P. Djeli Clark suggested earlier this year (sorry we didn’t pick up on it earlier) that steampunks should be glad to have activists among them who can constantly remind them of what they’re doing wrong.
Clark acknowledges that the culture “has sparked numerous discussions and debates on race, slavery, colonialism, gender, class and sexuality.”
Unfortunately, he or she only lists and links to those who have been critical of steampunk and steampunk aficionados for supposedly ignoring the past or refusing to see that reimagining it is a bad thing. But the blogger aptly describes them as an “active cadre that launches criticism upon anything that appears to fantasize, apologizes or fails to acknowledge the disparities and inequities of these by-gone eras.”

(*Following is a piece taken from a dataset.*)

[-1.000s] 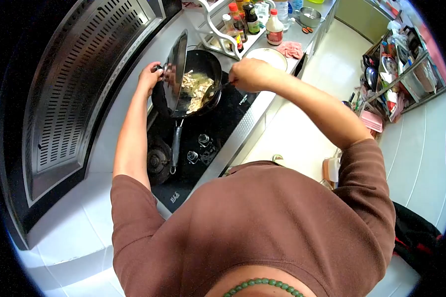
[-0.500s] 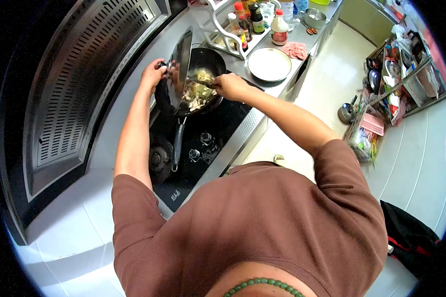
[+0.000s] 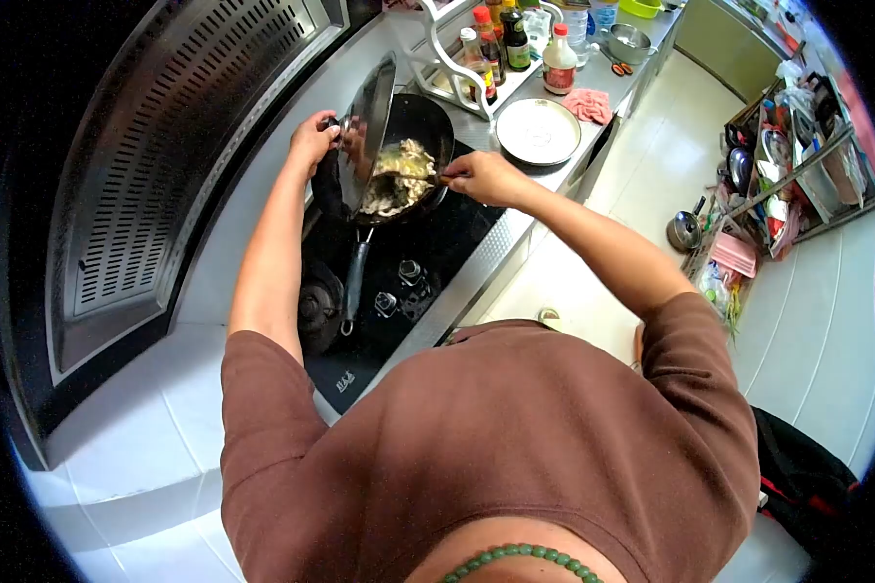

Which is true we’re quite familiar with that here.
It makes steampunk a fractured genre, where the donning of a simple article of clothing or a decision to write about some obscure bit of the past, can spark debates or whole blogs on racism, cultural appropriation, gender inequality and [insert-your-privilege-here]-splaining.
Which is a bit tiring, no?
No, writes Clark. “That’s a good thing.”
Is it? I won’t tell anyone to shut up, but should we really be grateful to have a small-but-“active cadre” making it hard for the rest of us to enjoy steampunk without feeling embarrassed or ashamed for it?